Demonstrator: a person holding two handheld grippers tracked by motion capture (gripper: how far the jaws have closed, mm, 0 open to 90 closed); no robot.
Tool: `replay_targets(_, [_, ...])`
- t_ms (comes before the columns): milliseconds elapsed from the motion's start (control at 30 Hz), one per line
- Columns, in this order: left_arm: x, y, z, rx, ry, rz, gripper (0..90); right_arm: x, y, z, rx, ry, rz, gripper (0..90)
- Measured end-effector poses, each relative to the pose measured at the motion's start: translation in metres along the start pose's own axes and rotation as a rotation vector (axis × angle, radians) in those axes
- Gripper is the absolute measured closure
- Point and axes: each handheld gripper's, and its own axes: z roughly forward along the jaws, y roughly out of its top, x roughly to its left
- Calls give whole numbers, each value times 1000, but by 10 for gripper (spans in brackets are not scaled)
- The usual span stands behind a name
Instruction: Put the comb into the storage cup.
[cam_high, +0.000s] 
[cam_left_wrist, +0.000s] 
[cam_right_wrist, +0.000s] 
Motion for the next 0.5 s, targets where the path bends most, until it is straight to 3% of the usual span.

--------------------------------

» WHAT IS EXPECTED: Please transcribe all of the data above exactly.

» EXERCISE ANSWER:
Demonstrator: a person holding two handheld grippers tracked by motion capture (gripper: how far the jaws have closed, mm, 0 open to 90 closed); no robot.
Tool: `replay_targets(_, [_, ...])`
- t_ms (comes before the columns): milliseconds elapsed from the motion's start (control at 30 Hz), one per line
- Columns, in this order: left_arm: x, y, z, rx, ry, rz, gripper (0..90); right_arm: x, y, z, rx, ry, rz, gripper (0..90)
- Measured end-effector poses, each relative to the pose measured at the motion's start: translation in metres along the start pose's own axes and rotation as a rotation vector (axis × angle, radians) in those axes
- Gripper is the absolute measured closure
- Point and axes: each handheld gripper's, and its own axes: z roughly forward along the jaws, y roughly out of its top, x roughly to its left
- Calls give whole numbers, each value times 1000, but by 10 for gripper (spans in brackets are not scaled)
- The usual span stands behind a name
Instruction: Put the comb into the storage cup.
[cam_high, +0.000s] 
[cam_left_wrist, +0.000s] 
[cam_right_wrist, +0.000s] 
Motion for the next 0.5 s, targets where the path bends most, until it is straight to 3% of the usual span.

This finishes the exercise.